EXERCISE REQUIREMENTS. Find every line of the data below that has "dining" in it. Reply with the number only.

Data excerpts:

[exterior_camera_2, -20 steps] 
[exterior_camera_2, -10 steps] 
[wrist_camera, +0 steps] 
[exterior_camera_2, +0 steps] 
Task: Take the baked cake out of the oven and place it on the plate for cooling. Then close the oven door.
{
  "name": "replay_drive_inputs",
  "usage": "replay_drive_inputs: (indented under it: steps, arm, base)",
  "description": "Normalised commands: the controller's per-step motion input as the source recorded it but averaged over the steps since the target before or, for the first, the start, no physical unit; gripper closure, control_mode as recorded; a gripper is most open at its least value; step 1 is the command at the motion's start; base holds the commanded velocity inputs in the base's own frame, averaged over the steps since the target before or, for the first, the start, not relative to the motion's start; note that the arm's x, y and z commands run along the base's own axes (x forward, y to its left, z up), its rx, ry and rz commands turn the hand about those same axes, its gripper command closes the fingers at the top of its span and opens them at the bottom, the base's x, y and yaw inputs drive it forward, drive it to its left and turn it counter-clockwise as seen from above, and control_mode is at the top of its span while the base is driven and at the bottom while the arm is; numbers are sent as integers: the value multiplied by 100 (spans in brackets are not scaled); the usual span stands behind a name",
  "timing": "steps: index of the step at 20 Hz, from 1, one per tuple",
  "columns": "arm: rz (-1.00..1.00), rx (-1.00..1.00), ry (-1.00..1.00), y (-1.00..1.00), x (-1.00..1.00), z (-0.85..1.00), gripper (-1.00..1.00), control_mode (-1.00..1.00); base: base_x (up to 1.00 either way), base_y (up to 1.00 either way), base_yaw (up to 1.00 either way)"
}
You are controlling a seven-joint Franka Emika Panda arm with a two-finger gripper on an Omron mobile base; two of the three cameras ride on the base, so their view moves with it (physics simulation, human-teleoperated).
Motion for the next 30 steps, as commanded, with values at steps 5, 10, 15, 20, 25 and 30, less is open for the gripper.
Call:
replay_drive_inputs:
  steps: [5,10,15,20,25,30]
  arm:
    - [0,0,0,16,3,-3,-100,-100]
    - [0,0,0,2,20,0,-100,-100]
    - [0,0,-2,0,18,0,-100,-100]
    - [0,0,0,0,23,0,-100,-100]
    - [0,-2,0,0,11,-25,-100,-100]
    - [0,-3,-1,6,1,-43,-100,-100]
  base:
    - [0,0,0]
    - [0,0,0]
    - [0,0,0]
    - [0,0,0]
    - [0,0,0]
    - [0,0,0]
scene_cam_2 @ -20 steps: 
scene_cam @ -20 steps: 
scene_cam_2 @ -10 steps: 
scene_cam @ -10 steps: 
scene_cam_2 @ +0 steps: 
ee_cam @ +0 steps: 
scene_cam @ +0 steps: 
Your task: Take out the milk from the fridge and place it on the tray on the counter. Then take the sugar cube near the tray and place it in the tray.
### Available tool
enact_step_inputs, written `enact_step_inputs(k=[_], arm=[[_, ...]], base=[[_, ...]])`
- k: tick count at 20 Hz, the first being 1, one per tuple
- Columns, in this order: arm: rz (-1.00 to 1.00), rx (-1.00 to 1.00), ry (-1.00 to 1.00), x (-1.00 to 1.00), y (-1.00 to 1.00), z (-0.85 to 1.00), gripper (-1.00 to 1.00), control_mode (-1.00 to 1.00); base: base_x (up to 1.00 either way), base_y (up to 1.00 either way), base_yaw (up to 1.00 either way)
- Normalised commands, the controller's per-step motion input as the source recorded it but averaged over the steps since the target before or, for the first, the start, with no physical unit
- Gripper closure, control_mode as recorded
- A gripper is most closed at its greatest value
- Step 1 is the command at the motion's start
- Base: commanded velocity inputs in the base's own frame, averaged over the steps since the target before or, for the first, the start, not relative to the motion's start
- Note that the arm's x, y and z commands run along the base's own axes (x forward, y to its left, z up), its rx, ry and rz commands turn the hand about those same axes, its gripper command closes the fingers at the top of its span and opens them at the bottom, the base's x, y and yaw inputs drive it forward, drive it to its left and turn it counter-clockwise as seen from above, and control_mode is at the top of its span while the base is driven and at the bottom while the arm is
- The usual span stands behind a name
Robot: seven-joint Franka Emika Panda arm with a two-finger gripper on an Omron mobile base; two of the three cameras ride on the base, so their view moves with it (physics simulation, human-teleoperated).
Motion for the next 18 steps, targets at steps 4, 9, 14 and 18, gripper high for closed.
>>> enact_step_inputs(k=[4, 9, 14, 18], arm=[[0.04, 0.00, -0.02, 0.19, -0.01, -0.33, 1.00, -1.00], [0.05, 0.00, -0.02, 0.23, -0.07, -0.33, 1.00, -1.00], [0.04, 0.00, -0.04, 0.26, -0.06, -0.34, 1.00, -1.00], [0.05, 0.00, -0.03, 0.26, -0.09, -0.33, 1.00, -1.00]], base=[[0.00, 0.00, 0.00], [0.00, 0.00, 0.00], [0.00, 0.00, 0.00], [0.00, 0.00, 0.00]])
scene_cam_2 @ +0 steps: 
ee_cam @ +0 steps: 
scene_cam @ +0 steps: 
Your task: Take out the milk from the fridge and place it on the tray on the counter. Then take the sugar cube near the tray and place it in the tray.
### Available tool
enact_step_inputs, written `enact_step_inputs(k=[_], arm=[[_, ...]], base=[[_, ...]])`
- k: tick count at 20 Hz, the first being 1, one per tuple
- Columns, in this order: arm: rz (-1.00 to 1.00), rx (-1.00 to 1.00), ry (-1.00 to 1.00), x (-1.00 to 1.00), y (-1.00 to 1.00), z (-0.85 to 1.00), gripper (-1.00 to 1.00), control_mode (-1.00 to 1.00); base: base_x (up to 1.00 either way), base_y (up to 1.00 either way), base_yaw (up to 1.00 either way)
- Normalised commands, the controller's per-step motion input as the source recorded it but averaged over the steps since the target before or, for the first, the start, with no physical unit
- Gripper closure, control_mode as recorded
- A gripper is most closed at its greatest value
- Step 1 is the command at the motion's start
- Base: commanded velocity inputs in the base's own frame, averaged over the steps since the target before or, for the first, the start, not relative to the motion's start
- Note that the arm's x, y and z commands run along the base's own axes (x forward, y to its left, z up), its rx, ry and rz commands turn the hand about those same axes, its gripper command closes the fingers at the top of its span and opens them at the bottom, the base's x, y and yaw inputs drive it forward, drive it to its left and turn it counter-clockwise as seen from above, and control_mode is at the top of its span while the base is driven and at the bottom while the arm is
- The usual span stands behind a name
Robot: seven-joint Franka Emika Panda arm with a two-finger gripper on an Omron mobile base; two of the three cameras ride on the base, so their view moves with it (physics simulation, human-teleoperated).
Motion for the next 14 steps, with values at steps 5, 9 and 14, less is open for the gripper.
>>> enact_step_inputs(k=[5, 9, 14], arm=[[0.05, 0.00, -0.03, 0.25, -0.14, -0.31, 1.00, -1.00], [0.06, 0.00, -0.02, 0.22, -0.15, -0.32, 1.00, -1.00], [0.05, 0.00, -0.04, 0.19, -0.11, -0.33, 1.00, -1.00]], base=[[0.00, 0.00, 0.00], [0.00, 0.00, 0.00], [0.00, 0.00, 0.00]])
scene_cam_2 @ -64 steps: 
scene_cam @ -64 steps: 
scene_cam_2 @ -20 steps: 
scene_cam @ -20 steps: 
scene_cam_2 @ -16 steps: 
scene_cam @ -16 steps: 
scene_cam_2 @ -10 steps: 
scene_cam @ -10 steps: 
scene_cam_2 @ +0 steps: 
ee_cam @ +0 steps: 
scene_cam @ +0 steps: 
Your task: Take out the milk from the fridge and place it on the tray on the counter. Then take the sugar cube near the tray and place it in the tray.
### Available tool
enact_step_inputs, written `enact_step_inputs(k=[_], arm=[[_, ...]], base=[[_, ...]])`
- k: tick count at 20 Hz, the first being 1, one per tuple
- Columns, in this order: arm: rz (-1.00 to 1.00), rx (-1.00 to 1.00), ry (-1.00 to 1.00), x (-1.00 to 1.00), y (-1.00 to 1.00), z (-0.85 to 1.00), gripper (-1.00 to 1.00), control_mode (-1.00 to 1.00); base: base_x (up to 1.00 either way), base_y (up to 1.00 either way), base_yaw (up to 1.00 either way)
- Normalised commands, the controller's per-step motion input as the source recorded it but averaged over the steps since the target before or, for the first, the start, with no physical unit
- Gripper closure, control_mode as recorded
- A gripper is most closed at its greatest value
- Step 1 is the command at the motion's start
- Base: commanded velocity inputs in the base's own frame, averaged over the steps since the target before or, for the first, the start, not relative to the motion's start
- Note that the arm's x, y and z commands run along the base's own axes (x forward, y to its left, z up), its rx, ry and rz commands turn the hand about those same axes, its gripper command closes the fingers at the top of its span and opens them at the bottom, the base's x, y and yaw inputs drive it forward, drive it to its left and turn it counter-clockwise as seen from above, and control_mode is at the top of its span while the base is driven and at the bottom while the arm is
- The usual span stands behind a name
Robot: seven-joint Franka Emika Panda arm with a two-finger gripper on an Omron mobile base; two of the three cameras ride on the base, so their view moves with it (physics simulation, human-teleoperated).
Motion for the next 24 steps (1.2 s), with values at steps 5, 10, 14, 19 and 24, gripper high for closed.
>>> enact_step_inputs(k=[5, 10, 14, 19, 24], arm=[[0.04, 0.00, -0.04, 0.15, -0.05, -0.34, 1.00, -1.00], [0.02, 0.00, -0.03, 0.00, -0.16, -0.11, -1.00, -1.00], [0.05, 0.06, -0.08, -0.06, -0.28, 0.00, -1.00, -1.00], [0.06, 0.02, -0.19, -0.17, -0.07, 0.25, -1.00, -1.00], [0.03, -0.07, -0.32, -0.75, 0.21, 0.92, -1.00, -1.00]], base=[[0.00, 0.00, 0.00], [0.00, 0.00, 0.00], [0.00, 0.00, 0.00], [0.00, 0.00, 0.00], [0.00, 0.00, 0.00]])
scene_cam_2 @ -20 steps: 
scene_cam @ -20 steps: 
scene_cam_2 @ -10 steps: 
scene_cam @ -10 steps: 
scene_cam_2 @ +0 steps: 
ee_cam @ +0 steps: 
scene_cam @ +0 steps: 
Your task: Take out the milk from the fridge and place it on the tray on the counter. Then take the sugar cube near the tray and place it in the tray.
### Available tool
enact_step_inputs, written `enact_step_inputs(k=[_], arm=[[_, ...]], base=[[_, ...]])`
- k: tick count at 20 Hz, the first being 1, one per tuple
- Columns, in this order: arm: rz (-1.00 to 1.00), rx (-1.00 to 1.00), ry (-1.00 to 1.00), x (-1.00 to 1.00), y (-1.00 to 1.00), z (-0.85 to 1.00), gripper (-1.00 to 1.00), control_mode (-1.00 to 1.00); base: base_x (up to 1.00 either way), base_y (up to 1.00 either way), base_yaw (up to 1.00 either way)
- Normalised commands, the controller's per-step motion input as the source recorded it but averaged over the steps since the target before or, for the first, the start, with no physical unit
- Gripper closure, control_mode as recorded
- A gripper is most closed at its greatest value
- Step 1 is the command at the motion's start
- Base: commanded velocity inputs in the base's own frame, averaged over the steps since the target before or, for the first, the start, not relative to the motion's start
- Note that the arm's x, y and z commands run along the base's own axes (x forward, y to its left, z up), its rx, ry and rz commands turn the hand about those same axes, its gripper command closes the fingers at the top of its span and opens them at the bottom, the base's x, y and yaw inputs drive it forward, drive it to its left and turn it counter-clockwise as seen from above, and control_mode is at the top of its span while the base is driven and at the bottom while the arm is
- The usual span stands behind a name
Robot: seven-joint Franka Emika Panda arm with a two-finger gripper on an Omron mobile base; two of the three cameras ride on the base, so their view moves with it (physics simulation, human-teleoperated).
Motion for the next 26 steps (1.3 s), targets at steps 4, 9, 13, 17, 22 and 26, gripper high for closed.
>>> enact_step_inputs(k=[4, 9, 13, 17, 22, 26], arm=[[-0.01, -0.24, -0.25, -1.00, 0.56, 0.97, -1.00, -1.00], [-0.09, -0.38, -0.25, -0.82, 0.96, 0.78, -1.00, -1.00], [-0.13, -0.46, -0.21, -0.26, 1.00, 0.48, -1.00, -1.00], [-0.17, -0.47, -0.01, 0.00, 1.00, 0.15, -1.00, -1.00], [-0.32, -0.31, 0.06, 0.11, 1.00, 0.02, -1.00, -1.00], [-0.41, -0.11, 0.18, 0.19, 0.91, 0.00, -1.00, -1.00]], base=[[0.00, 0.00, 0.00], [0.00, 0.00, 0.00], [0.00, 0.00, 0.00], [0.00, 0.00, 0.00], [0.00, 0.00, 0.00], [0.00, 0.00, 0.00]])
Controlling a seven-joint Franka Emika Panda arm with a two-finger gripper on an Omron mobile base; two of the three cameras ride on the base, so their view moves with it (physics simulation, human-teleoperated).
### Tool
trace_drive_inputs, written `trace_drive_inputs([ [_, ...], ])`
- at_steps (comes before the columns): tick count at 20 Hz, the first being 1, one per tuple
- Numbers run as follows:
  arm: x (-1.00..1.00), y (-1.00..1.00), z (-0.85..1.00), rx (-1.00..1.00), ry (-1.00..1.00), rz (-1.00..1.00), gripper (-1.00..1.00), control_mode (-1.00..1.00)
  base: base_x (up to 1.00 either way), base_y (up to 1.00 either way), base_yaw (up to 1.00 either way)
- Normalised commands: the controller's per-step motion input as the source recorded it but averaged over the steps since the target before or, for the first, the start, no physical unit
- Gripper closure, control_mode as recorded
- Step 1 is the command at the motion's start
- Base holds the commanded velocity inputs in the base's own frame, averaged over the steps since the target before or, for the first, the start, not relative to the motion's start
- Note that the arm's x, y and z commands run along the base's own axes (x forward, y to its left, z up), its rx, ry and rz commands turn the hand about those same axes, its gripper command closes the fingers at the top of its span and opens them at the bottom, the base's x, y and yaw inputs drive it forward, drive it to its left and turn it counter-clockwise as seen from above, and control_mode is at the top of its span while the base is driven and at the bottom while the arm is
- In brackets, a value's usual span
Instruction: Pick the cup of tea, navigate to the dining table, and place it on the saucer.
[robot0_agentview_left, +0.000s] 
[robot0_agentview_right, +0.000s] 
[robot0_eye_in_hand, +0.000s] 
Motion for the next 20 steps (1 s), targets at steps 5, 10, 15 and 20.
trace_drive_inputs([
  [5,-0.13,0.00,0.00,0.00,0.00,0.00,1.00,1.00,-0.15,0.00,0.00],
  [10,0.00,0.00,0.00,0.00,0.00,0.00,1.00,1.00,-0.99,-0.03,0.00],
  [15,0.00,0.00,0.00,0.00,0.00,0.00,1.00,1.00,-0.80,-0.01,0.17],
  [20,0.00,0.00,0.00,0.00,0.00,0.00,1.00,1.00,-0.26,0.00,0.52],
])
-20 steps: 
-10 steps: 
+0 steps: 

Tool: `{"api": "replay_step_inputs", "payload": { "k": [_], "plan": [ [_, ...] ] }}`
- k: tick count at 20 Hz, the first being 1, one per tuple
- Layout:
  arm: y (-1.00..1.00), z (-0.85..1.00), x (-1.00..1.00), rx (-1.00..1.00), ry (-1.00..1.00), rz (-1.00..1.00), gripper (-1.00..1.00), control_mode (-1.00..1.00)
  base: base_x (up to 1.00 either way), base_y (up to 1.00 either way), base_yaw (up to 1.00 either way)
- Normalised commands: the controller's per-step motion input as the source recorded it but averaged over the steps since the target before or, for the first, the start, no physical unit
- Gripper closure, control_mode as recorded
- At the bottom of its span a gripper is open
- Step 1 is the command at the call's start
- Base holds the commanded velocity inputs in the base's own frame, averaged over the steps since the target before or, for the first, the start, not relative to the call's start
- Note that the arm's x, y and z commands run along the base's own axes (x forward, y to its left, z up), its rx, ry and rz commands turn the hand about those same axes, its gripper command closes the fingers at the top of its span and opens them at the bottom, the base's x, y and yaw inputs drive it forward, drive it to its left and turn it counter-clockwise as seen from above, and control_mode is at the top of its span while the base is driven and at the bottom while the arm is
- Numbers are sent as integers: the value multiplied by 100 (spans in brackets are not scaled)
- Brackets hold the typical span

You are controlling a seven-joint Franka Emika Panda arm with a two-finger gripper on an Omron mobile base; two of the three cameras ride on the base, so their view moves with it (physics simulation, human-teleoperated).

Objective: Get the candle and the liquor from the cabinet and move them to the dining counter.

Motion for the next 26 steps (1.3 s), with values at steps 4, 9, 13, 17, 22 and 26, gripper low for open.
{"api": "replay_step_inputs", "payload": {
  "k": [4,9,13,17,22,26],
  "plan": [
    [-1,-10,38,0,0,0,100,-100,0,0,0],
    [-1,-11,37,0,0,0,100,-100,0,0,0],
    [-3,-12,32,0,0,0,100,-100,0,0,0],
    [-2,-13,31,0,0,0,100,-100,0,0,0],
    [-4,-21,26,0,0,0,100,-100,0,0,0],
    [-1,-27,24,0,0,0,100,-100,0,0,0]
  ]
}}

WRITTEN ANSWER. 2